- _HOW TO COMPLETE THIS TASK_:
Please quote exactly the opening lines of the data, from the first line to the one where "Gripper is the" appears.

Segment Start: AVAILABLE DATA

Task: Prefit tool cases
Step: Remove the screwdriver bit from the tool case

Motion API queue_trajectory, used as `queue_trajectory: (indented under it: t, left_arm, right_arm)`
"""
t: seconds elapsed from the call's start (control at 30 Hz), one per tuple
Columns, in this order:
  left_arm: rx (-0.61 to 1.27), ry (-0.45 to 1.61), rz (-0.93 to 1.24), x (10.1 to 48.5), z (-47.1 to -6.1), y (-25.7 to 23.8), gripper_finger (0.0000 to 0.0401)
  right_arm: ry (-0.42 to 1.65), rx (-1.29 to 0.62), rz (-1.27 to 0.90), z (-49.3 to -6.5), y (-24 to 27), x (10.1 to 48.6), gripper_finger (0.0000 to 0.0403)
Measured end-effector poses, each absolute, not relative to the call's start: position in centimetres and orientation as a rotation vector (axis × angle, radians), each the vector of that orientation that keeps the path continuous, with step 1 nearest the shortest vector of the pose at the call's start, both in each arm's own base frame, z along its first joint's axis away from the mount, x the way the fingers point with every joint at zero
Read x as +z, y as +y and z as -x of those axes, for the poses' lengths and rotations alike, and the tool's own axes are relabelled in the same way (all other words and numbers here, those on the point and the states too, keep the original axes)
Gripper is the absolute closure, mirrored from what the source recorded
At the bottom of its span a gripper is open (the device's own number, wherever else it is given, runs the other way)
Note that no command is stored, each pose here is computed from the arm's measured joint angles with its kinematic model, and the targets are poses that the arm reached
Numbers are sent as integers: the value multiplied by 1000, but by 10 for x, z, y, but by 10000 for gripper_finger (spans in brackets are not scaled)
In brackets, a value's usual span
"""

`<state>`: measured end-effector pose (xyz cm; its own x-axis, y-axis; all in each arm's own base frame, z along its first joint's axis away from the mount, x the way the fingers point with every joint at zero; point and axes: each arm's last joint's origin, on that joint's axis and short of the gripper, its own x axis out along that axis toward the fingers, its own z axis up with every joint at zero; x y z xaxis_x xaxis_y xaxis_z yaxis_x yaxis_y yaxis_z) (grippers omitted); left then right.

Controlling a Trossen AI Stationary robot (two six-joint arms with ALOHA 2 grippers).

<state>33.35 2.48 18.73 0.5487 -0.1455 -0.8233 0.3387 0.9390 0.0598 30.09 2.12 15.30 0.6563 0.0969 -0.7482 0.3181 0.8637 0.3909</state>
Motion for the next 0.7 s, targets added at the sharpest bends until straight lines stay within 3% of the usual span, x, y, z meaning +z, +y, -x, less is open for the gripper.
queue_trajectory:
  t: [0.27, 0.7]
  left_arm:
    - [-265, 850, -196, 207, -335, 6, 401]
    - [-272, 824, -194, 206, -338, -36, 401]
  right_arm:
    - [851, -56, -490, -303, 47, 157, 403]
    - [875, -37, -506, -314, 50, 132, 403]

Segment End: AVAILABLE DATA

- _WRITTEN SOLUTION_:
Task: Prefit tool cases
Step: Remove the screwdriver bit from the tool case

Motion API queue_trajectory, used as `queue_trajectory: (indented under it: t, left_arm, right_arm)`
"""
t: seconds elapsed from the call's start (control at 30 Hz), one per tuple
Columns, in this order:
  left_arm: rx (-0.61 to 1.27), ry (-0.45 to 1.61), rz (-0.93 to 1.24), x (10.1 to 48.5), z (-47.1 to -6.1), y (-25.7 to 23.8), gripper_finger (0.0000 to 0.0401)
  right_arm: ry (-0.42 to 1.65), rx (-1.29 to 0.62), rz (-1.27 to 0.90), z (-49.3 to -6.5), y (-24 to 27), x (10.1 to 48.6), gripper_finger (0.0000 to 0.0403)
Measured end-effector poses, each absolute, not relative to the call's start: position in centimetres and orientation as a rotation vector (axis × angle, radians), each the vector of that orientation that keeps the path continuous, with step 1 nearest the shortest vector of the pose at the call's start, both in each arm's own base frame, z along its first joint's axis away from the mount, x the way the fingers point with every joint at zero
Read x as +z, y as +y and z as -x of those axes, for the poses' lengths and rotations alike, and the tool's own axes are relabelled in the same way (all other words and numbers here, those on the point and the states too, keep the original axes)
Gripper is the absolute closure, mirrored from what the source recorded

The answer is finished.